We also detected differential expression of miRplus sequences, among which we looked closer at hsa-miRPlus-

C1018, a sequence variant of hsa-miR-20a*. We were unable to detect hsa-miR-20a* on the array, and since

the miRplus-C1018 and miR-20a signals appear highly correlated (R2=0.82), this could indicate a mature miRNA-

20a* different from the one annotated in miRBase.

Lung cancer

The lung cancer cell lines displayed very diverse expression profiles. From the clustering of the lung cancer cell

lines alone (Fig. 2B), HOP-92 and HCI-H460 clustered furthest away from the other cell lines, and have

previously been described as large cell undifferentiated carcinomas (35). Another sub-cluster contained NCI-

H322M and EKVX; both are epithelial cell lines with high expression of miR-200 and miR-203. On the other

hand, the squamous miRNA marker miR-205 was only high in NCI-H322M, indicating that this cell line is of





squamous origin. The other cell line originally described as a squamous cell carcinoma, NCI-H226, had more

resemblance to a mesothelioma in our study, supporting the notion of Nutt et al. (36).

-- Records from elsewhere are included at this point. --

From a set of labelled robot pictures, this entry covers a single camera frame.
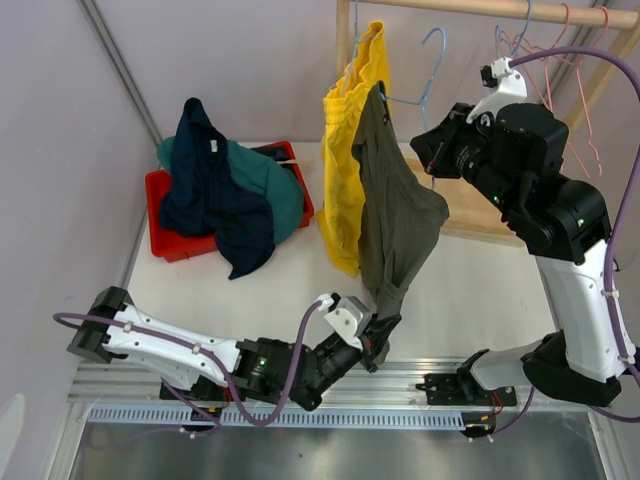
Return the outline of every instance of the wooden clothes rack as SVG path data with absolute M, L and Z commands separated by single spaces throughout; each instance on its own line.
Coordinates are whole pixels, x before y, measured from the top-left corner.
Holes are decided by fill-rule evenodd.
M 349 46 L 349 4 L 352 0 L 337 0 L 336 9 L 336 71 L 340 78 L 350 59 Z M 525 0 L 359 0 L 360 3 L 389 5 L 397 7 L 421 8 L 451 13 L 468 13 L 500 18 L 527 19 L 528 3 Z M 635 11 L 608 10 L 608 28 L 619 30 L 609 52 L 625 59 L 640 41 L 640 7 Z M 532 22 L 564 24 L 567 10 L 563 5 L 535 2 L 531 8 Z M 600 8 L 572 7 L 569 25 L 604 28 L 607 17 Z M 617 68 L 601 60 L 589 83 L 584 88 L 587 108 L 593 109 Z M 582 100 L 576 99 L 564 122 L 571 132 L 576 132 L 585 120 Z M 407 159 L 421 183 L 430 185 L 417 159 Z M 497 242 L 521 245 L 515 235 L 500 222 L 500 212 L 484 200 L 466 182 L 439 180 L 437 191 L 449 203 L 450 218 L 443 227 L 443 233 Z

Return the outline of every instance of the clothing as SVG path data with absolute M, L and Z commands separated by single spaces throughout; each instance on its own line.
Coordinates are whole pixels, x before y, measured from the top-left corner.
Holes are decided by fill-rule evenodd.
M 160 164 L 171 173 L 171 151 L 174 137 L 165 139 L 156 150 Z M 278 165 L 271 156 L 227 140 L 227 160 L 231 178 L 240 187 L 265 197 L 273 212 L 273 241 L 284 242 L 302 221 L 304 191 L 291 170 Z M 281 151 L 272 149 L 278 157 Z
M 171 189 L 160 204 L 162 228 L 183 236 L 216 233 L 220 253 L 232 265 L 229 279 L 253 272 L 273 253 L 273 213 L 263 196 L 231 178 L 227 139 L 190 98 L 173 143 Z
M 391 125 L 384 85 L 369 92 L 353 144 L 366 203 L 362 213 L 362 282 L 378 318 L 400 313 L 409 284 L 438 242 L 449 218 L 445 199 L 418 182 Z
M 369 90 L 380 80 L 390 83 L 383 34 L 382 22 L 369 25 L 361 37 L 353 70 L 348 74 L 347 68 L 345 76 L 324 98 L 324 206 L 317 219 L 329 258 L 350 275 L 359 272 L 358 239 L 364 205 L 359 167 L 351 155 L 351 145 Z

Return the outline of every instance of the gray floor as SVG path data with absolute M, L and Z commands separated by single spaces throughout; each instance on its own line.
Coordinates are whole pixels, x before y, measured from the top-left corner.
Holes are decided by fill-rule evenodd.
M 530 413 L 495 443 L 455 432 L 226 428 L 195 440 L 93 425 L 73 480 L 604 479 L 586 415 Z

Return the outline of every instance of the teal garment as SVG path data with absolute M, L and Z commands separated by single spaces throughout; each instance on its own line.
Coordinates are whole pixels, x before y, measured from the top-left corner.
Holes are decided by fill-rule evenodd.
M 165 139 L 156 150 L 162 167 L 171 173 L 171 150 L 174 137 Z M 295 175 L 270 157 L 229 140 L 228 161 L 231 178 L 250 192 L 267 198 L 273 211 L 273 241 L 284 242 L 296 231 L 302 221 L 304 192 Z

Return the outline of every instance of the gray cloth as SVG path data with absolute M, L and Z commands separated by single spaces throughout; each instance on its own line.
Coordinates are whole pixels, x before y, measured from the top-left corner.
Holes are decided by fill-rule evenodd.
M 362 281 L 376 302 L 378 318 L 400 313 L 409 284 L 449 218 L 445 199 L 420 185 L 407 165 L 383 92 L 382 82 L 369 92 L 352 148 L 365 194 L 359 241 Z

Recently, the metastatic potential of the NCI-60 lung cancer cells was measured in matrigel, and a mRNA

signature was found that correlated to overall survival (37). By applying the same split (into a low and high

metastatic potential group), we identified a short-list of miRNAs (Fig. 3D) which could separate high from low

metastatic potential cell lines. We found miR-452 to be upregulated in the group with high metastatic

potential, which is in agreement with the observation that miR-452 is upregulated in lymph node positive

bladder cancer patients (38).

Leukemia

In general, the miRNA expression pattern in the leukemia cell lines is distinct from the other cell lines, which

are all derived from solid tumors. Thus, we are able to confirm the “hematologic” signature differentiating non-

solid from solid tumors, as suggested by Gaur et al (5). However, we also observe more specific expression

patterns. For example, miR-451 is exclusively expressed in the K562 cell line, which is a bi-potential cell line as

it can differentiate into either erythrocytes or megakaryocytes (39). miR-451 clusters together with miR-144,

which is also highly expressed only in this cell line.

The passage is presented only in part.